Table_2_Bivariate Causal Discovery and Its Applications to Gene Expression and Imaging Data Analysis.DOCX

The mainstream of research in genetics, epigenetics, and imaging data analysis focuses on statistical association or exploring statistical dependence between variables. Despite their significant progresses in genetic research, understanding the etiology and mechanism of complex phenotypes remains elusive. Using association analysis as a major analytical platform for the complex data analysis is a key issue that hampers the theoretic development of genomic science and its application in practice.

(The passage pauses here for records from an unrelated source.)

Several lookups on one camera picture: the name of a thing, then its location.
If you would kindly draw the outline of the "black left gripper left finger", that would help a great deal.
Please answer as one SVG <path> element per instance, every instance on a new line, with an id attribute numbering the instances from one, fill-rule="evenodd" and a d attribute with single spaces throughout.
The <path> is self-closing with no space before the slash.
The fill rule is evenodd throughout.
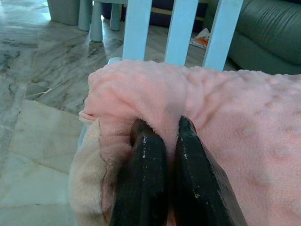
<path id="1" fill-rule="evenodd" d="M 130 131 L 132 156 L 118 173 L 109 226 L 166 226 L 168 169 L 163 139 L 143 120 Z"/>

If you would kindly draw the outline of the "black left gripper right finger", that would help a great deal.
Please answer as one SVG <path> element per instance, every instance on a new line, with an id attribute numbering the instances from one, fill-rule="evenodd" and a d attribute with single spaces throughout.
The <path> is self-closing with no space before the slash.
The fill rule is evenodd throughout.
<path id="1" fill-rule="evenodd" d="M 182 116 L 168 152 L 168 226 L 248 226 L 227 174 Z"/>

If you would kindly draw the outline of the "pink dotted pillow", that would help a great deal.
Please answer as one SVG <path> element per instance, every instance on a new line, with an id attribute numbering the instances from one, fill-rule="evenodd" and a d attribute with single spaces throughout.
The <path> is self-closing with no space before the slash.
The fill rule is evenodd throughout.
<path id="1" fill-rule="evenodd" d="M 301 226 L 301 74 L 125 60 L 88 85 L 79 113 L 87 131 L 69 177 L 78 226 L 108 225 L 134 121 L 162 137 L 173 161 L 181 116 L 225 170 L 248 226 Z"/>

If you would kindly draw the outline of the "dark purple sofa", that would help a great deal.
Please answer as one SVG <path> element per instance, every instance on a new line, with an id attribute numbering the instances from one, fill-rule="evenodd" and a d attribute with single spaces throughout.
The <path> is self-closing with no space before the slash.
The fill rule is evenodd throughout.
<path id="1" fill-rule="evenodd" d="M 203 21 L 208 6 L 207 2 L 202 2 L 199 0 L 198 8 L 196 11 L 196 17 L 193 25 L 193 32 L 200 32 L 203 27 Z M 110 3 L 101 3 L 102 5 L 102 16 L 106 19 L 111 18 L 111 7 Z M 151 12 L 150 15 L 150 24 L 161 27 L 169 27 L 171 21 L 172 9 L 174 6 L 174 0 L 152 0 L 152 9 L 155 9 L 155 12 Z M 121 21 L 125 20 L 126 15 L 126 6 L 121 8 Z"/>

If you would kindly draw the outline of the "green leather sofa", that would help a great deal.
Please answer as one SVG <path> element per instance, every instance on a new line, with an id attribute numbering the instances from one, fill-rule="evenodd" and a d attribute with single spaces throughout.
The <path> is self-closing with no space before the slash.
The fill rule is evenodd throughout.
<path id="1" fill-rule="evenodd" d="M 244 0 L 228 56 L 242 69 L 301 74 L 301 0 Z"/>

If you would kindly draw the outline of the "orange white packet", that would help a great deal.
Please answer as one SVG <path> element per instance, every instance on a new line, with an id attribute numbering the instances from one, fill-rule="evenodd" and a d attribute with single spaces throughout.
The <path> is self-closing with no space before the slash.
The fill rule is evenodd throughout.
<path id="1" fill-rule="evenodd" d="M 198 35 L 190 40 L 190 45 L 206 49 L 210 38 L 210 32 L 207 28 L 203 29 Z"/>

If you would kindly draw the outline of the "grey plastic bin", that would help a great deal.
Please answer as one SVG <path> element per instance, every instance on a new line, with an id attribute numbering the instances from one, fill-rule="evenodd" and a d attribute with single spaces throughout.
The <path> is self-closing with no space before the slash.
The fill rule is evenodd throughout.
<path id="1" fill-rule="evenodd" d="M 52 21 L 77 25 L 80 0 L 47 0 Z"/>

Causal inference is an essential component for the discovery of mechanical relationships among complex phenotypes. Many researchers suggest making the transition from association to causation. Despite its fundamental role in science, engineering, and biomedicine, the traditional methods for causal inference require at least three variables. However, quantitative genetic analysis such as QTL, eQTL, mQTL, and genomic-imaging data analysis requires exploring the causal relationships between two variables. This paper will focus on bivariate causal discovery with continuous variables. We will introduce independence of cause and mechanism (ICM) as a basic principle for causal inference, algorithmic information theory and additive noise model (ANM) as major tools for bivariate causal discovery. Large-scale simulations will be performed to evaluate the feasibility of the ANM for bivariate causal discovery. To further evaluate their performance for causal inference, the ANM will be applied to the construction of gene regulatory networks. Also, the ANM will be applied to trait-imaging data analysis to illustrate three scenarios: presence of both causation and association, presence of association while absence of causation, and presence of causation, while lack of association between two variables. Telling cause from effect between two continuous variables from observational data is one of the fundamental and challenging problems in omics and imaging data analysis. Our preliminary simulations and real data analysis will show that the ANMs will be one of choice for bivariate causal discovery in genomic and imaging data analysis.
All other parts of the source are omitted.